**ACTIVITY:**
Work out the number of lines in the listing below that include "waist", and answer with it alone.
======
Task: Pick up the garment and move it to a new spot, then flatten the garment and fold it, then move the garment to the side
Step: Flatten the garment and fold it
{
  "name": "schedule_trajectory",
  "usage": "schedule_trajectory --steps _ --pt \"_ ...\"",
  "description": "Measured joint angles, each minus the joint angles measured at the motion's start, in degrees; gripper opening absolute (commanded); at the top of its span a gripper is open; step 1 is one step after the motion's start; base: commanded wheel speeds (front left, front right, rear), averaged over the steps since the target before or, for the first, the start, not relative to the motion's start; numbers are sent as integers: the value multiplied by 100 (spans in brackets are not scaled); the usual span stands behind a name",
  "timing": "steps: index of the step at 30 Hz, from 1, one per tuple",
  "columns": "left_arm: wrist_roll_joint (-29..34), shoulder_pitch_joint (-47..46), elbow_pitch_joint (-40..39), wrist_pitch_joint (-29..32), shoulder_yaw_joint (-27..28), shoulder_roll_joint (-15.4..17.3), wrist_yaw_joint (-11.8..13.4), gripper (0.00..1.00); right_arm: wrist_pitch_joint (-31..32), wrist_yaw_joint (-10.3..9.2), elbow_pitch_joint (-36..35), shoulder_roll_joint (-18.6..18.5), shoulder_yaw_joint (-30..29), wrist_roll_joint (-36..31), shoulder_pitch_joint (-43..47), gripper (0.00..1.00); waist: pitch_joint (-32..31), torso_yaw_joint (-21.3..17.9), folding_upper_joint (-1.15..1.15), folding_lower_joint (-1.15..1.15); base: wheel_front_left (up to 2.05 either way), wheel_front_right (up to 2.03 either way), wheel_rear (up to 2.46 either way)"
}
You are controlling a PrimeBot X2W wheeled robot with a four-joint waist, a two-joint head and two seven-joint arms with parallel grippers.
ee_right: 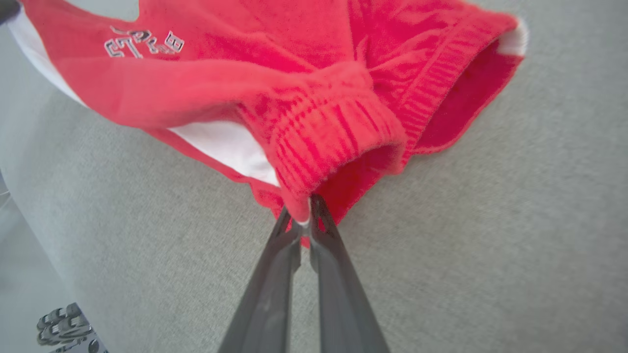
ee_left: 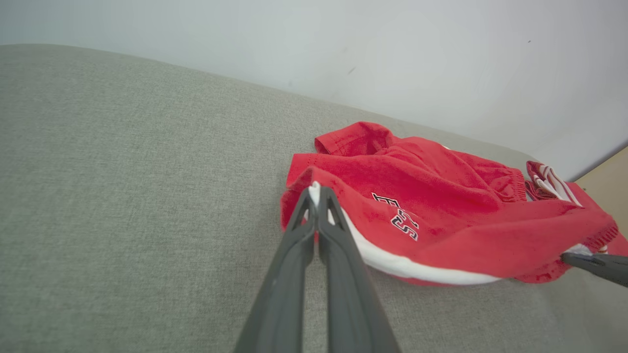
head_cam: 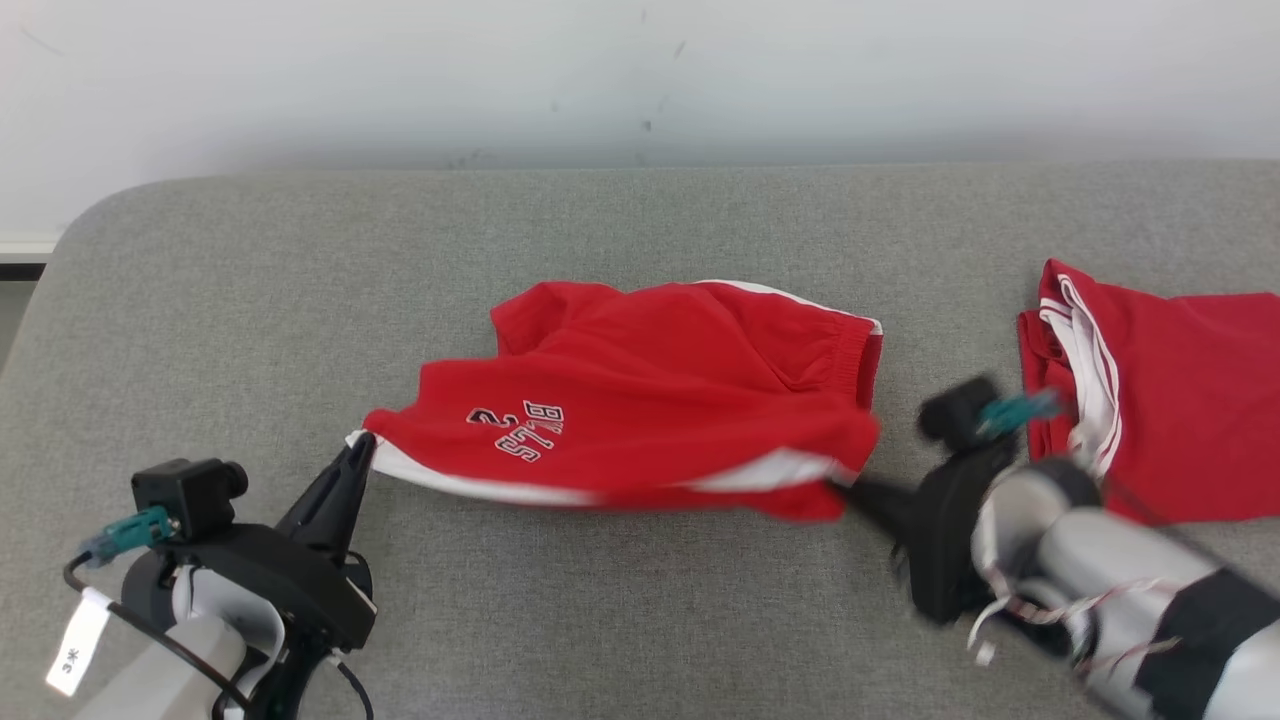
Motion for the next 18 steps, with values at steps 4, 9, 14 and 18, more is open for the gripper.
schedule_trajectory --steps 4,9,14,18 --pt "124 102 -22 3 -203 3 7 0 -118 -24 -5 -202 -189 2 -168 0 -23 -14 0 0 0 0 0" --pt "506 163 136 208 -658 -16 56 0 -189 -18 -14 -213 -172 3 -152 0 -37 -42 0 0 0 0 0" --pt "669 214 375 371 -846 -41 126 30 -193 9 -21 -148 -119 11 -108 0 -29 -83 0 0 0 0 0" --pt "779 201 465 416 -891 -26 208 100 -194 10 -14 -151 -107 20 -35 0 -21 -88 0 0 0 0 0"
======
**TASK RESPONSE:**
2